TL;DR
AceGRPO introduces an adaptive curriculum method with evolving data buffers and dynamic task prioritization, significantly improving autonomous machine learning engineering performance.
Contribution
The paper proposes AceGRPO, a novel RL-based framework with adaptive sampling and data reuse, enhancing efficiency and effectiveness in long-horizon autonomous MLE tasks.
Findings
Achieved 100% valid submission rate on MLE-Bench-Lite.
Outperformed larger open-source baselines like DeepSeek-V3.2.

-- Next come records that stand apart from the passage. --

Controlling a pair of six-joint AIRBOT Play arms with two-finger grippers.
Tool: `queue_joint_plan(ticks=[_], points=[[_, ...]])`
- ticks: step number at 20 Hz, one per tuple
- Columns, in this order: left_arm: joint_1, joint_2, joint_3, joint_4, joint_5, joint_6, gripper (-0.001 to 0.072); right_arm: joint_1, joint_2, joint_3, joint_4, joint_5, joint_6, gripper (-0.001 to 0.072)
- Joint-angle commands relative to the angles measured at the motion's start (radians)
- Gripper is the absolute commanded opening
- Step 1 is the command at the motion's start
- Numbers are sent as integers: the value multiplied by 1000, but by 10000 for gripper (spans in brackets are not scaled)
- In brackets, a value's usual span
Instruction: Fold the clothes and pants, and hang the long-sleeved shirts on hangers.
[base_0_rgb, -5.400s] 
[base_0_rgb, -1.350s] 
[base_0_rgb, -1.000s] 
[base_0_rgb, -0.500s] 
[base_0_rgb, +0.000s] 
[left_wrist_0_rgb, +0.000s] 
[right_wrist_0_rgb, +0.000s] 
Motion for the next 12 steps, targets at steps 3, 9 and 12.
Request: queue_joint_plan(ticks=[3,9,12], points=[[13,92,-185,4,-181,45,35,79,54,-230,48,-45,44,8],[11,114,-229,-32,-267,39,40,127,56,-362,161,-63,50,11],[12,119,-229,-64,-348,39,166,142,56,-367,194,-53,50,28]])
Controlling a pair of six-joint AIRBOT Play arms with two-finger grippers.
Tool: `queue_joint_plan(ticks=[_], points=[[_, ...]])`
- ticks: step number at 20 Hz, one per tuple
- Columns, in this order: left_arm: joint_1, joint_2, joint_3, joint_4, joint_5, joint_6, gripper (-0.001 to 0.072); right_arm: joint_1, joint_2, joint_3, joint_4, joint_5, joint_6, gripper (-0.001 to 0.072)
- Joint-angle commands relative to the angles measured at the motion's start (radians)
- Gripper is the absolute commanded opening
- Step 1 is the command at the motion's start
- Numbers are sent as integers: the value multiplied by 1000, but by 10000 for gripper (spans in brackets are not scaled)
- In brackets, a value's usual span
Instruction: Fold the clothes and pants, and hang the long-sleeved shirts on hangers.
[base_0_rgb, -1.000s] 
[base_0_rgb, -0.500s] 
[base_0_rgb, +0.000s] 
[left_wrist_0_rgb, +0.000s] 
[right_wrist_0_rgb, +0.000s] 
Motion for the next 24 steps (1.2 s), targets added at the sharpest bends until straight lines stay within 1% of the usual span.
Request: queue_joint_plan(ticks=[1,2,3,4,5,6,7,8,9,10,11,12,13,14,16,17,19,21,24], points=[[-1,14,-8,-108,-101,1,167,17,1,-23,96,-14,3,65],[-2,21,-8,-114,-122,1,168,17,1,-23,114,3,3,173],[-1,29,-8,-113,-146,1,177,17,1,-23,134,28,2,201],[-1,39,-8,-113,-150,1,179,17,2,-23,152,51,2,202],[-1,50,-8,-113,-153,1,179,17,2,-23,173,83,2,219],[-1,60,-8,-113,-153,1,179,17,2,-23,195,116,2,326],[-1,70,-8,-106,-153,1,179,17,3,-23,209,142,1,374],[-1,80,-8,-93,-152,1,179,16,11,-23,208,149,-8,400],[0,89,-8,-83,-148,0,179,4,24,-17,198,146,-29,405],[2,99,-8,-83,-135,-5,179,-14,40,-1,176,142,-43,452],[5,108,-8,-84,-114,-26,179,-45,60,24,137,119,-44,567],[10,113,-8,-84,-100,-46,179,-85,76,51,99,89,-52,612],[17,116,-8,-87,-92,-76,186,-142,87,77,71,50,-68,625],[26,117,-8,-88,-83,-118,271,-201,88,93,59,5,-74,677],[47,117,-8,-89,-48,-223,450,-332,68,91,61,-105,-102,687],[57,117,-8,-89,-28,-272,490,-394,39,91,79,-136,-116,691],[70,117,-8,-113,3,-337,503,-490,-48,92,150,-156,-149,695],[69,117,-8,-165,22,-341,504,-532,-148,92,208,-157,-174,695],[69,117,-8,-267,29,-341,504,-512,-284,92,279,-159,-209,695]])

Approached performance of proprietary frontier models.
Abstract
Autonomous Machine Learning Engineering (MLE) requires agents to perform sustained, iterative optimization over long horizons. While recent LLM-based agents show promise, current prompt-based agents for MLE suffer from behavioral stagnation due to frozen parameters. Although Reinforcement Learning (RL) offers a remedy, applying it to MLE is hindered by prohibitive execution latency and inefficient data selection. Recognizing these challenges, we propose AceGRPO with two core components: (1) Evolving Data Buffer that continuously repurposes execution traces into reusable training tasks, and (2) Adaptive Sampling guided by a Learnability Potential function, which dynamically prioritizes tasks at the agent's learning frontier to maximize learning efficiency. Leveraging AceGRPO, our trained Ace-30B model achieves a 100% valid submission rate on MLE-Bench-Lite, approaches the performance of…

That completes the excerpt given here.